0301 basic medicine, medicine.medical_specialty, Synapsin I, Population, Biology, Neurotransmission, Neuroprotection, Settore BIO/09, Alzheimer's Disease (AD), basal forebrain, cholinergic neurons, electrophysiological recordings, morphological and biochemical analyses, nerve growth factor (NGF), septo-hippocampal primary cultures, synaptic transmission, 03 medical and health sciences, Cellular and Molecular Neuroscience, 0302 clinical medicine, Internal medicine, medicine, Cholinergic neuron, education, Original Research, Basal forebrain, education.field_of_study, Neurodegeneration, medicine.disease, 030104 developmental biology, Endocrinology, nervous system, Cholinergic, 030217 neurology & neurosurgery, Neuroscience

Abstract

Alterations in NGF/TrkA signaling have been suggested to underlie the selective degeneration of the cholinergic basal forebrain neurons occurring in vivo in AD (Counts and Mufson, 2005; Mufson et al., 2008; Niewiadomska et al., 2011) and significant reduction of cognitive decline along with an improvement of cholinergic hypofunction have been found in phase I clinical trial in humans affected from mild AD following therapeutic NGF gene therapy (Tuszynski et al., 2005, 2015). Here, we show that the chronic (10-12 D. I. V.) in vitro treatment with NGF (100 ng/ml) under conditions of low supplementation (0.2%) with the culturing serum-substitute B27 selectively enriches the basal forebrain cholinergic neurons (+ 36.36%) at the expense of other non-cholinergic, mainly GABAergic (-38.45%) and glutamatergic (-56.25%), populations. By taking advantage of this newly-developed septo-hippocampal neuronal cultures, our biochemical and electrophysiological investigations demonstrate that the early failure in excitatory neurotransmission following NGF withdrawal is paralleled by concomitant and progressive loss in selected presynaptic and vesicles trafficking proteins including synapsin I, SNAP-25 and a -synuclein.

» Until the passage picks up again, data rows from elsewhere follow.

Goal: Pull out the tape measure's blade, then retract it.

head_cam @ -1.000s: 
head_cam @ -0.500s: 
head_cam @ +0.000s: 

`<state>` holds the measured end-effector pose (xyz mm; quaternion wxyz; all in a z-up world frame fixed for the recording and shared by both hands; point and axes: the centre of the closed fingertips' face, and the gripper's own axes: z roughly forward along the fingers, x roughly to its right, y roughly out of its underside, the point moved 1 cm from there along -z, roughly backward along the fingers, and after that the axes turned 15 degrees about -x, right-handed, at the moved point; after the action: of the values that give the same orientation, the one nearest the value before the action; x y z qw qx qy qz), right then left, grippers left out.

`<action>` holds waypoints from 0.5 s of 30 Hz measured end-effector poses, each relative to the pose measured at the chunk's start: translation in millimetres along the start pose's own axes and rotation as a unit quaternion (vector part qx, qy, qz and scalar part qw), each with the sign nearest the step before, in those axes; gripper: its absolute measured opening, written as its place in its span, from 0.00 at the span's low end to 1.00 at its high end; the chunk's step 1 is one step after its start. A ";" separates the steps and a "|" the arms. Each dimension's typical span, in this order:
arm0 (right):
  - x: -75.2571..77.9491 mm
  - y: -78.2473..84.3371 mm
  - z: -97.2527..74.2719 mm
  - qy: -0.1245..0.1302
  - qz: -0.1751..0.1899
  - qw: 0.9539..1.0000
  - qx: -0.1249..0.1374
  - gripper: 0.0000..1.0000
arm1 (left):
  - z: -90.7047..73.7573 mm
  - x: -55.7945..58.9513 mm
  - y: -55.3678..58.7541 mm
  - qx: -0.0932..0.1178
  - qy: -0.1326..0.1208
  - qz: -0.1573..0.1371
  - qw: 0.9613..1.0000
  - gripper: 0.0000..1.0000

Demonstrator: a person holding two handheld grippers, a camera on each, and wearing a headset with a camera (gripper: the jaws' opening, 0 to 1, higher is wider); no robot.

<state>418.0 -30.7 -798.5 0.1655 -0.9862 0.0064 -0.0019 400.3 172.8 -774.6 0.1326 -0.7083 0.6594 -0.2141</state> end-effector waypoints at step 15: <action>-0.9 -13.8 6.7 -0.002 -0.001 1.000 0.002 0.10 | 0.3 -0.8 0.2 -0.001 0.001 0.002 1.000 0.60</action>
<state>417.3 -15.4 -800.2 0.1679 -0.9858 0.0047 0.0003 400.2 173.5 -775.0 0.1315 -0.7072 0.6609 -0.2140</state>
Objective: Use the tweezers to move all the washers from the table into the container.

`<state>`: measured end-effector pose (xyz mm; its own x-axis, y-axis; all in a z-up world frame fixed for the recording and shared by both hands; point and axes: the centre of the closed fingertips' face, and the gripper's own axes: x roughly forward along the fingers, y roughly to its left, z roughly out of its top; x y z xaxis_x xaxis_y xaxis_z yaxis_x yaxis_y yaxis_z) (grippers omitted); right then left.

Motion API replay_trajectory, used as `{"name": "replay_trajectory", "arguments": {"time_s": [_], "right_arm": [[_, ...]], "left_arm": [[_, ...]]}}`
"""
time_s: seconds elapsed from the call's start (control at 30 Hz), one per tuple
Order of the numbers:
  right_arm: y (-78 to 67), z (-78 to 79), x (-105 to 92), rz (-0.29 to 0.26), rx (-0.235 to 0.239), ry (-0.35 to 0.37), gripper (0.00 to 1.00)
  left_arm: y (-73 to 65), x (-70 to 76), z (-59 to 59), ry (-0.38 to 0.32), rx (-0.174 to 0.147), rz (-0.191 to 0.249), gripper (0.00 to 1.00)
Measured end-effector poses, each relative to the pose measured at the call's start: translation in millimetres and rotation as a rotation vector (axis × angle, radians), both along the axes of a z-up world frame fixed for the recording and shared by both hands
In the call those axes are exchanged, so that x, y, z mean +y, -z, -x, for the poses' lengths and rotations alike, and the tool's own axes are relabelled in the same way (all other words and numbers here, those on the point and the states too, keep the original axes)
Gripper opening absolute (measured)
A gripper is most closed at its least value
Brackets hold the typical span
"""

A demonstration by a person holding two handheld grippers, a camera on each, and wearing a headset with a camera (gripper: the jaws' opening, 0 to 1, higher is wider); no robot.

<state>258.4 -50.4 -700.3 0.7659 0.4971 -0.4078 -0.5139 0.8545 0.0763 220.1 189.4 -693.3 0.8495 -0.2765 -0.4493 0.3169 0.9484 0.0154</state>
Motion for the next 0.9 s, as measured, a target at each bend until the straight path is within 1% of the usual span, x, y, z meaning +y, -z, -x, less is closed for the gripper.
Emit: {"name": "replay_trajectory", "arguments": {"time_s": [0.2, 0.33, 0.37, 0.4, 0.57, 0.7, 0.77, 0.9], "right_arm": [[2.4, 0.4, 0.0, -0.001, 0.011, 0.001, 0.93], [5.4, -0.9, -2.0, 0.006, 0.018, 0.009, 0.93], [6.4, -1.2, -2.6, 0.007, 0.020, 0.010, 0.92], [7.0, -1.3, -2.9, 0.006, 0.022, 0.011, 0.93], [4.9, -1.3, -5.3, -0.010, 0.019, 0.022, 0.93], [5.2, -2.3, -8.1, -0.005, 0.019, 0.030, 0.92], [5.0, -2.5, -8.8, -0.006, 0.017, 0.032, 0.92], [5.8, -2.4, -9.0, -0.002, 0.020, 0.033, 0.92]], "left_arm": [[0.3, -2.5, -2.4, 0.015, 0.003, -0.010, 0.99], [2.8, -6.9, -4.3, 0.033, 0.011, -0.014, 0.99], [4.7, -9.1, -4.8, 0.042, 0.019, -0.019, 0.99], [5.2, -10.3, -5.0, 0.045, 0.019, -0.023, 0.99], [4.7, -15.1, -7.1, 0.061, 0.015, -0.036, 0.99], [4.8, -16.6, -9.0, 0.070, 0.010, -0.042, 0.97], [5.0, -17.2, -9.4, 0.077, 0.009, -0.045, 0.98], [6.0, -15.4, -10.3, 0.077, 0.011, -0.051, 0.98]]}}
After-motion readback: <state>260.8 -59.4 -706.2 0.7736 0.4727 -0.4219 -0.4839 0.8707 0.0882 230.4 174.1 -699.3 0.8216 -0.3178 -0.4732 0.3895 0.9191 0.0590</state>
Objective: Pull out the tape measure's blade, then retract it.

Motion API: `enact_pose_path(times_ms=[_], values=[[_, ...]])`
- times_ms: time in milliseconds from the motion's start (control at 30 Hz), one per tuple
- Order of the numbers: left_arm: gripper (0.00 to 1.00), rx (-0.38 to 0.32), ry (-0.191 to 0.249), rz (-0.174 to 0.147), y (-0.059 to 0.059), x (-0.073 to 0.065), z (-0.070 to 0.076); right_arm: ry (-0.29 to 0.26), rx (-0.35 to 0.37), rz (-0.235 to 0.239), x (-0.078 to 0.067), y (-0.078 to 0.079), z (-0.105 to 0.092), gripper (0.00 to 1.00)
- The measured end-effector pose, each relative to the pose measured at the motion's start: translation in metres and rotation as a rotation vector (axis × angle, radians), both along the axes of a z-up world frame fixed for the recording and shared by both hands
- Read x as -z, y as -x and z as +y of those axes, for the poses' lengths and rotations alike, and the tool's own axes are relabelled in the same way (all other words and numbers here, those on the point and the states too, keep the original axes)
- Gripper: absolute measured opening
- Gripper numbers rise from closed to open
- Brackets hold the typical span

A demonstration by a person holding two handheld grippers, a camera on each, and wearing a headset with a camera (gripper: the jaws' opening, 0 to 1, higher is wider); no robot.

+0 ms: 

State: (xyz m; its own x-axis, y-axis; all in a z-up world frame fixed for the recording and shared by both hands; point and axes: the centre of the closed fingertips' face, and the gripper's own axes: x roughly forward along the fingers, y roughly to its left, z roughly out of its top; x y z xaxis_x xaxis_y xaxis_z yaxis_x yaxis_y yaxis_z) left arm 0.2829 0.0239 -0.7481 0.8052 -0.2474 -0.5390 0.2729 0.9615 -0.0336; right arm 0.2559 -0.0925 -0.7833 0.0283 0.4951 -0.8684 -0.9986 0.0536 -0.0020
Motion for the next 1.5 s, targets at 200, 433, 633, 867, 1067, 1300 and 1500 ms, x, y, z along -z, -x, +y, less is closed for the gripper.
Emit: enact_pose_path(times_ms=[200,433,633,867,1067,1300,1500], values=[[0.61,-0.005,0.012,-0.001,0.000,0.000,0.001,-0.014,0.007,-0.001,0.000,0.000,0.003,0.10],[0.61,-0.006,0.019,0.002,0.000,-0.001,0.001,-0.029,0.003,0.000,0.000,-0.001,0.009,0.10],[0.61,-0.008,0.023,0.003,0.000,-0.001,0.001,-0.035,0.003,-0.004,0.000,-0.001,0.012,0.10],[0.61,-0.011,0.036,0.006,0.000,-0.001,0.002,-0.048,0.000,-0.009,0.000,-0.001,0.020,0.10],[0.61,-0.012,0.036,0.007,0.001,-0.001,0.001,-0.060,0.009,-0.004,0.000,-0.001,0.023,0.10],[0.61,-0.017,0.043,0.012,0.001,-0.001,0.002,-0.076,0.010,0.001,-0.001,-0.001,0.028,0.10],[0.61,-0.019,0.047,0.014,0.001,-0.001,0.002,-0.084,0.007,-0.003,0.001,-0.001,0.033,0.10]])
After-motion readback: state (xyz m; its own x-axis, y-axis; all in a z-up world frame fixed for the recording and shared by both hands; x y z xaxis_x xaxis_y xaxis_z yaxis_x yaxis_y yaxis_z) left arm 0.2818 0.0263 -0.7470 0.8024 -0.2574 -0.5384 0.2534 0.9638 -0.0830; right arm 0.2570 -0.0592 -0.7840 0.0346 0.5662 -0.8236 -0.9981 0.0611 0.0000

This rapid presynaptic dysfunction: (i) precedes the commitment to cell death and is reversible in a time-dependent manner, being suppressed by de novo external administration of NGF within 6 hr from its initial withdrawal; (ii) is specific because it is not accompanied by contextual changes in expression levels of non-synaptic proteins from other subcellular compartments; (ii) is not secondary to axonal degeneration because it is insensible to pharmacological treatment with known microtubule-stabilizing drug such paclitaxel; (iv) involves TrkA-dependent mechanisms because the effects of NGF reapplication are blocked by acute exposure to specific and cell-permeable inhibitor of its high-affinity receptor. Taken together, this study may have important clinical implications in the field of AD neurodegeneration because it: (i) provides new insights on the earliest molecular mechanisms underlying the loss of synaptic/trafficking proteins and, then, of synapes integrity which occurs in vulnerable basal forebrain population at preclinical stages of neuropathology; (ii) offers prime presynaptic-basedmolecular target to extend the therapeutic time-window of NGF action in the strategy of improving its neuroprotective in vivo intervention in affected patients.